When these quasars were discovered, astronomers already recognised that it could be just one object distorted to look like two. They’re already extremely close to each other, about 6 arcseconds apart, and had the same redshifts and very similar apparent magnitudes.

The team that discovered the quasar suggested it could be an example gravitationally lensing, and actually it would have been the first piece of evidence for lensing ever! This is a substantial and bold claim, even Einstein himself didn’t think we’d be able to see lensing!

Twin Quasar using DSS Catalogue. From SIMBAD

At the time, other astronomers recognised that the quasars are spaced apart by a lot, too much to be accounted for by gravitational lensing. 6 arcseconds sounds small (and to be fair it is small!) but these quasars are 8.7 billion light years away. Those 6 acrseconds are a great distance in this context. Secondly, at the time of discovery we could see only 1 of the quasars had a relativistic jet. It didn’t seem like they’re completely identical.

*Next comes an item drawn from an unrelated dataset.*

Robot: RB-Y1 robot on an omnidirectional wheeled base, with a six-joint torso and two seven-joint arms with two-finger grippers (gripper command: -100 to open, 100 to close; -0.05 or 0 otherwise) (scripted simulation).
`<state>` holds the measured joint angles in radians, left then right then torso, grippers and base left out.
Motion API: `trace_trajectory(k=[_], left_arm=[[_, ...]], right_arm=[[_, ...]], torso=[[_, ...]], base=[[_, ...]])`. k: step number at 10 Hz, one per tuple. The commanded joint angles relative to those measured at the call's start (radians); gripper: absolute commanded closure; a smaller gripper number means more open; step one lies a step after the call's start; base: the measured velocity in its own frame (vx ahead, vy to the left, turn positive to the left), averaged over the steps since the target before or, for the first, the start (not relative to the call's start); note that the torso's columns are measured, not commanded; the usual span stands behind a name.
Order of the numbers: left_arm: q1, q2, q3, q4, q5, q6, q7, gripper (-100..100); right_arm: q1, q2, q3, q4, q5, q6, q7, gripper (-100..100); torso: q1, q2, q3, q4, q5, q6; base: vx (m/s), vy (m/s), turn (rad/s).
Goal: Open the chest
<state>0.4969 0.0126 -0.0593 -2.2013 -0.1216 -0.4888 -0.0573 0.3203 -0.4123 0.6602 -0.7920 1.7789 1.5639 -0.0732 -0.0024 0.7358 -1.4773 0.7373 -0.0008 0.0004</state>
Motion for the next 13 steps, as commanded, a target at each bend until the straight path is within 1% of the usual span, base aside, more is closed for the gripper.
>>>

But we’ve missed one critical piece of the puzzle: The galaxy distorting the quasar. G1, the massive galaxy in front of the quasar, is part of a large galaxy cluster. This means we not only have the galaxy’s gravity but some “gravitational support” from the rest of the cluster, all of which can account for the 6 arcsecond separation!

Twin Quasar from SDSS Catalogue from SIMBAD.

Techniques such as Very-Long-Baseline-Interferometry helped astronomers identify an identical relativistic jet in the imaged quasar. These radio jets are extremely long, so the issue may have been that not all of the jet is in the right spot for lensing.

Astronomers were able to prove the quasar was lensed by G1, and it became the first piece of evidence for gravitational lensing!

Extra Reading

Despite being only one quasar, sometimes it is referred to in the plural. It is more appropriate to use singular pronouns, but you can do whatever you want!

Have a look around on SIMBAD, it has much more numerical information on galaxy G1 and a couple images too. I used the 2MASS, DSS, and SDSS catalogues to look at images of the twin quasar. These images are dotted around the post, and the main quasar is marked with a green cross.

PanSTARRS’s Twin Quasar, screenshot taken from AladinLite.

I also used Aladin to look at the twin quasar using the PanSTARRS catalogue. Have a look at Chandra, XMM, and all the other catalogues. It’s so much fun! Remember to put SBS0957+561 into the search!

Let me know of any odd astronomical objects and I’d be more than happy to write about them!


  1. “… even Einstein himself didn’t think we’d be able to see lensing!”

    It always amuses me how Einstein didn’t appreciate the full implications of his own work. He didn’t think we’d ever find black holes or gravitational waves either. He knew these things were mathematically possible, but he thought they were too extreme to actually exist in nature.

    Liked by 1 person

    • I completely agree with you! He is sort of correct; I mean, it was only the last decade that we finally saw M87, a black hole, in all its glory! Before then we never actually had an image of one. Plus, we’re only just getting the equipment precise enough to see gravitational waves. It took a fair few failed attempts for us to realise how large our detectors need to be! I really wish he could have been with us in the 2010s, to see how far we’ve come!

      Liked by 1 person

        • Ah well you can’t have everything! I think he’d let it slide, as I remember he was quite humble when Hubble (and his assistant) proved expansion. He’d just be grateful of our advances!